The way to change a mind set against you because of a bad experience is to resolve the emotional baggage. An apology must be authentic by acknowledging their individual pain (people are not interested in the pain of others), accepting their reality, i.e., their version of the experience without refuting them, removing any sense of victimhood by taking full responsibility for the problem and committing to action. That way, you shift the power balance – it’s on the brand to do better.

When it impacts a big or high market share brand like Qantas, people may not have the choice to avoid the brand completely. But resentment and erosion of goodwill damages the brand, even more so when people feel that they are forced to continue to be a customer. Qantas recently offered a token gesture of A$50 off a customer’s next flight in response to complaints. This action meets none of the criteria described above and, in the long term, will have very little positive impact on the customer’s memory of the experience and the outcome.

2. Rumour

Gossip is a hardwired behaviour that works to keep members of our social groups in check by letting us know who can be trusted. In our modern world, media has extended the range and scale of gossip – fake news – but it still arises from a primitive instinct.

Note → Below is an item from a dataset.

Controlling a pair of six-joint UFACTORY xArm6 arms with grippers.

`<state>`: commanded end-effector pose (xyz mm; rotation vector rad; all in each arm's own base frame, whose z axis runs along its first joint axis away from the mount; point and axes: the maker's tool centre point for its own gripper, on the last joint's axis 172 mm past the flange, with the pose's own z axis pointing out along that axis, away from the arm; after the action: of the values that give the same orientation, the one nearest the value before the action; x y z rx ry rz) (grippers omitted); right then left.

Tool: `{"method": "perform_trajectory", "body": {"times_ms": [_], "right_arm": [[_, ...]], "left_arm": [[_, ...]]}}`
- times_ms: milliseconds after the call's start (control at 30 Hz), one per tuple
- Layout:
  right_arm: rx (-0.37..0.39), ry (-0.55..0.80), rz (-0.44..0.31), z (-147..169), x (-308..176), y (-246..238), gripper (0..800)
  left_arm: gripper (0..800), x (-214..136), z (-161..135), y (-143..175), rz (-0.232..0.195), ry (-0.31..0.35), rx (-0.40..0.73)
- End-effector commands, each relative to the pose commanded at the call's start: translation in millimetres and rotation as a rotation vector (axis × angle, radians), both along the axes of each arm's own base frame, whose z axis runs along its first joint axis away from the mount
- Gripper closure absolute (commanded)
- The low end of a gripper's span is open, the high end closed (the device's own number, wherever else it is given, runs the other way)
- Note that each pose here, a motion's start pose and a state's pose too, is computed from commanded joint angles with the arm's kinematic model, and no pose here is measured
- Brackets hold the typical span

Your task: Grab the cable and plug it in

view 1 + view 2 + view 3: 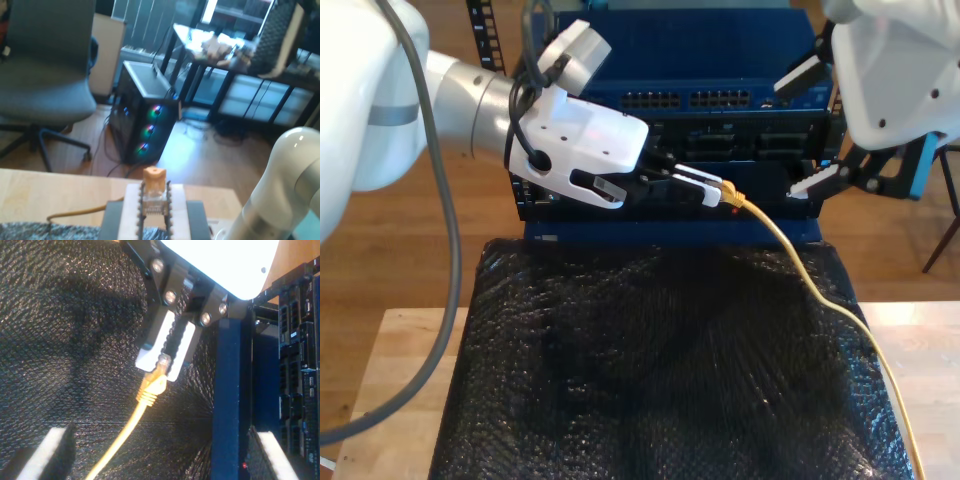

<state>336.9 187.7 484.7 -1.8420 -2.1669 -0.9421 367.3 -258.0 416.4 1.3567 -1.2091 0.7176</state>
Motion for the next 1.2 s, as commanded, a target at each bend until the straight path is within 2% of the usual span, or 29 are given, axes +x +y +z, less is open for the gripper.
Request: {"method": "perform_trajectory", "body": {"times_ms": [300,467,667,767,867,1100,1200], "right_arm": [[0.003,-0.032,0.010,10,-7,0,4],[-0.009,-0.085,0.061,8,-20,-1,8],[-0.002,-0.093,0.088,3,-25,7,9],[-0.005,-0.103,0.113,-1,-26,11,9],[0.005,-0.133,0.103,-1,-22,13,9],[0.013,-0.202,0.159,-9,-22,34,6],[0.028,-0.256,0.154,-2,-23,37,4]], "left_arm": [[798,5,9,5,-0.004,0.058,-0.081],[798,0,13,4,-0.036,0.112,-0.107],[797,-7,17,3,-0.067,0.135,-0.127],[798,-10,26,2,-0.089,0.151,-0.176],[798,-12,35,1,-0.108,0.168,-0.220],[798,-13,36,2,-0.123,0.187,-0.228],[798,-16,36,2,-0.134,0.203,-0.230]]}}
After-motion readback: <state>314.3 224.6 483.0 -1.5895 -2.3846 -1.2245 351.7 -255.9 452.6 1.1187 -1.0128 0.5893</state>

Australian retailer Harvey Norman recently faced a backlash when its chairman called for wage freezes while announcing substantial profits. It’s not the first time a senior executive has put their foot in their mouth but generally, a slick PR response deals with the fallout efficiently. Not this time. Harvey Norman tried defending itself by ignoring, blocking and attacking, and belittling an employee. This response only served to further fan the fires of anger and distrust.

Here, the dominant hurdle to overcome for brands is trust. When gossip takes hold, the source of trust has become something other than your organisation or brand and is often non-specific (people can’t remember where they heard the negative perspective). This often makes people feel as if they have heard this gossip in many places, amplifying it through confirmation bias and giving it more credibility. Confirmation bias is why once you've heard a rumour, read a bad review or seen some bad PR, you see evidence of it everywhere.

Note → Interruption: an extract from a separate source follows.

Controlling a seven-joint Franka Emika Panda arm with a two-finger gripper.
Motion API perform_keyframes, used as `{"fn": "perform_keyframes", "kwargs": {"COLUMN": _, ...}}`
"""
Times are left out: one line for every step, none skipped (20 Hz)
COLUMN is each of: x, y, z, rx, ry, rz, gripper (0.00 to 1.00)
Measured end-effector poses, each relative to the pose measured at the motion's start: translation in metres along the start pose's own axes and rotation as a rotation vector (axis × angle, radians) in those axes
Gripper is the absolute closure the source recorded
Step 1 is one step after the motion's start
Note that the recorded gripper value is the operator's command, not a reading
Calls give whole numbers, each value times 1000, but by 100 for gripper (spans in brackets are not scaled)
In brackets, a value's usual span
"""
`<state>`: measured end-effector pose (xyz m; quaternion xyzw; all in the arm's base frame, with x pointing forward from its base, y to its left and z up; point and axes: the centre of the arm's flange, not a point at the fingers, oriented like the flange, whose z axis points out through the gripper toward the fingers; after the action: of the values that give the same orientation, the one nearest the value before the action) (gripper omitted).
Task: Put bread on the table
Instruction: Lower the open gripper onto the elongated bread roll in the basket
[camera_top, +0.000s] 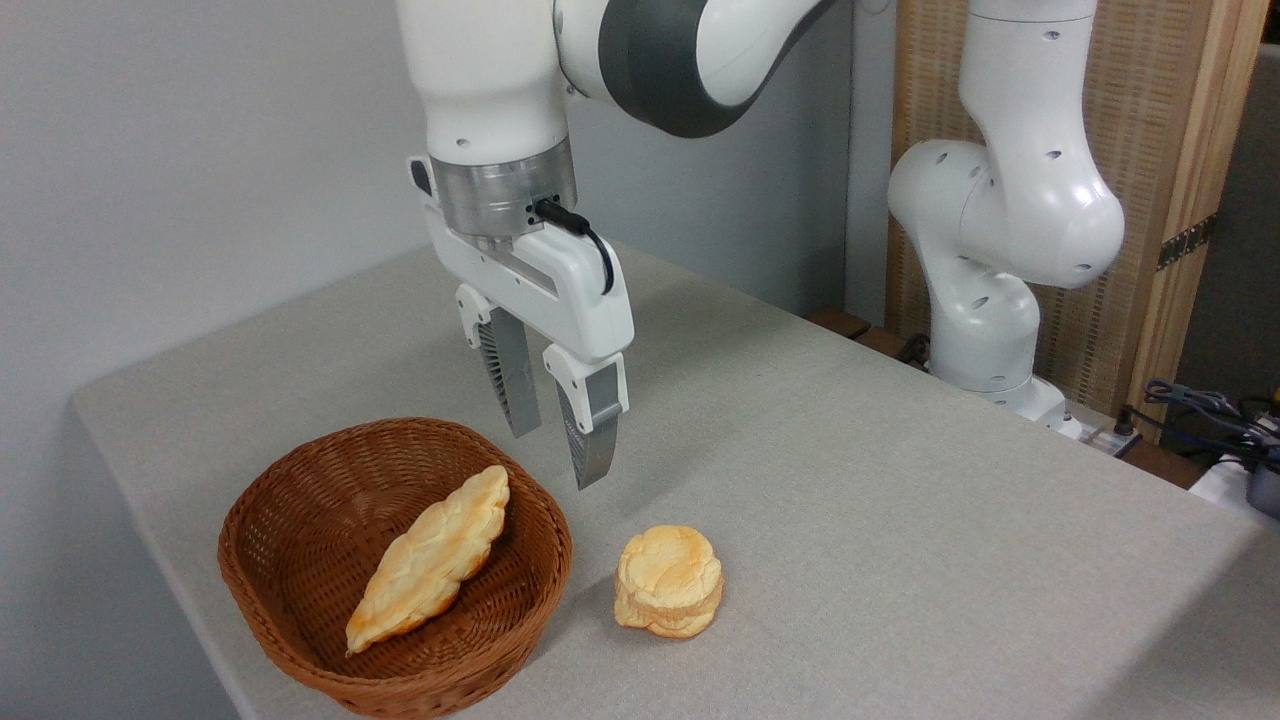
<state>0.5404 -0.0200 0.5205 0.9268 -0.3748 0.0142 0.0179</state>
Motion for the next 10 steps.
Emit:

The Harvey Norman response made no attempt to regain the source of trust, so the gossip intensified and led to rapid spread of information – some factful, some less so – feeding the flames of confirmation bias.

There is one job to be done to change a mind that has been set against you by gossip – you have to become the source of trust, even if that means putting your hand up to take responsibility for some negative behaviour. A master class in applying these principles is Swedish dairy company, Oatly.

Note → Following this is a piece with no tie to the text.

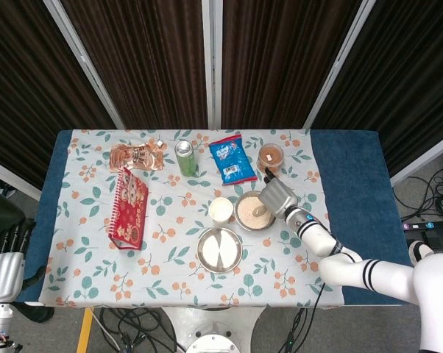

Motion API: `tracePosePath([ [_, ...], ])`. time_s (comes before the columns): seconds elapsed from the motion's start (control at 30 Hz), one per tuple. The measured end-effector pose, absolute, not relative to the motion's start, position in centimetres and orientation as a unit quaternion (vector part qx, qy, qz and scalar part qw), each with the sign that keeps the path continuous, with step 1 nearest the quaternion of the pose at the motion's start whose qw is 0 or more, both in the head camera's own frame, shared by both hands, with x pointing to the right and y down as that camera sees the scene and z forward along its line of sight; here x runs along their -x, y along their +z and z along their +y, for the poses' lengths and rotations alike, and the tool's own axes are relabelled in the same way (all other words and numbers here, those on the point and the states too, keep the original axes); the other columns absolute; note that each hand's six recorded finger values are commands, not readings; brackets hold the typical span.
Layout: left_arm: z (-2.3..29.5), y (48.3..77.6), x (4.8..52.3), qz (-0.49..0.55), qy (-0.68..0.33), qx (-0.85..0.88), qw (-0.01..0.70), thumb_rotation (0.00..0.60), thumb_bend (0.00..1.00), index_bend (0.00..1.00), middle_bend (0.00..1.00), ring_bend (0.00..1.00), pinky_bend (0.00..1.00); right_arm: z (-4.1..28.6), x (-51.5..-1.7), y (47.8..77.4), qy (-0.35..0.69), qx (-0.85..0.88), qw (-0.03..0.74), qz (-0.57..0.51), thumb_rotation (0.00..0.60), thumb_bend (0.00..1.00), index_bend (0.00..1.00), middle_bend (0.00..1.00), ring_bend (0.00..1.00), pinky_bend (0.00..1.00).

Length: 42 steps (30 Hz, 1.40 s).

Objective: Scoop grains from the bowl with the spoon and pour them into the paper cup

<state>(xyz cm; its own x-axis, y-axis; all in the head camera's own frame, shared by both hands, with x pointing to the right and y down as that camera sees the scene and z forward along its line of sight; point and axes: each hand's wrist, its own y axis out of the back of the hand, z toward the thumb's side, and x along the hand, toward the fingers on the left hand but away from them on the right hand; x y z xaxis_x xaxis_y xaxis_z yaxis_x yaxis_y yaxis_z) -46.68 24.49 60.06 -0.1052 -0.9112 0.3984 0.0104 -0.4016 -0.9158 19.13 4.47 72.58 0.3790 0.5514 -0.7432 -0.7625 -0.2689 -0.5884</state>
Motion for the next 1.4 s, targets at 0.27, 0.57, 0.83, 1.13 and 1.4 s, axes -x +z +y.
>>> tracePosePath([
  [0.27, 24.5, 60.3, 46.9, 0.405, -0.625, 0.558, 0.366, 0.600, 0.26, 0.13, 0.10, 0.05, 0.11, 4.0, -17.1, 73.5, 0.556, 0.522, 0.633, 0.138, 0.600, 0.37, 0.63, 0.60, 0.18, 0.00],
  [0.57, 24.6, 60.3, 47.1, 0.406, -0.627, 0.557, 0.364, 0.600, 0.26, 0.13, 0.10, 0.05, 0.11, 3.8, -15.3, 74.3, 0.556, 0.520, 0.636, 0.128, 0.600, 0.37, 0.63, 0.60, 0.18, 0.00],
  [0.83, 24.7, 60.5, 47.0, 0.403, -0.627, 0.559, 0.363, 0.600, 0.26, 0.13, 0.10, 0.05, 0.11, 4.3, -15.9, 73.3, 0.549, 0.565, 0.612, 0.075, 0.600, 0.37, 0.63, 0.60, 0.18, 0.00],
  [1.13, 24.6, 60.2, 46.7, 0.400, -0.627, 0.558, 0.369, 0.600, 0.26, 0.13, 0.10, 0.05, 0.11, 5.4, -19.0, 72.7, 0.545, 0.618, 0.567, -0.005, 0.600, 0.37, 0.63, 0.60, 0.19, 0.00],
  [1.4, 24.1, 59.9, 46.4, 0.398, -0.624, 0.557, 0.376, 0.600, 0.26, 0.13, 0.10, 0.05, 0.11, 5.2, -22.3, 71.8, 0.541, 0.646, 0.533, -0.077, 0.600, 0.37, 0.63, 0.60, 0.19, 0.00],
])
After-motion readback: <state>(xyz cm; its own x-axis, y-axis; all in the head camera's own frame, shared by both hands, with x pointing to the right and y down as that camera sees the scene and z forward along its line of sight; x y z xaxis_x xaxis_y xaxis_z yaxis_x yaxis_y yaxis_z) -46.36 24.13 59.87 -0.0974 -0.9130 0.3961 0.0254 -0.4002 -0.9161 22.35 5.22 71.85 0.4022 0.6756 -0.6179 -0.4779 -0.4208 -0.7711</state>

Oatly has been called out on a number of fronts. Its response has been to reorient the narrative to repossess the source of truth. It owned up and created a website – fckoatly.com.

The Oatly site publishes negative stories about Oatly and its corporate behaviour and invites you to click on an “I hate Oatly” button. It then provides information of what action it has taken. This is brave brand behaviour and it is also very smart. (Totally hate this approach? Try fckfckoatly.com.)

The rise of polarisation in society casts a shadow over businesses and brands. Ignoring the increasing number of rejecters and haters, especially during economic downturns, will prove costly. Even businesses enjoying higher trust levels may not be immune to the shadowy halo effect of polarisation which sets minds against you.

To succeed in this divisive climate, you need to understand the causal triggers that has set a mind against your brand, take into account the human factors and apply the strategy that fits the context. You probably won’t feel warmly towards your haters – they may even irritate the hell out of you. But ignore them at your peril – your competitors will be more than happy to look after them.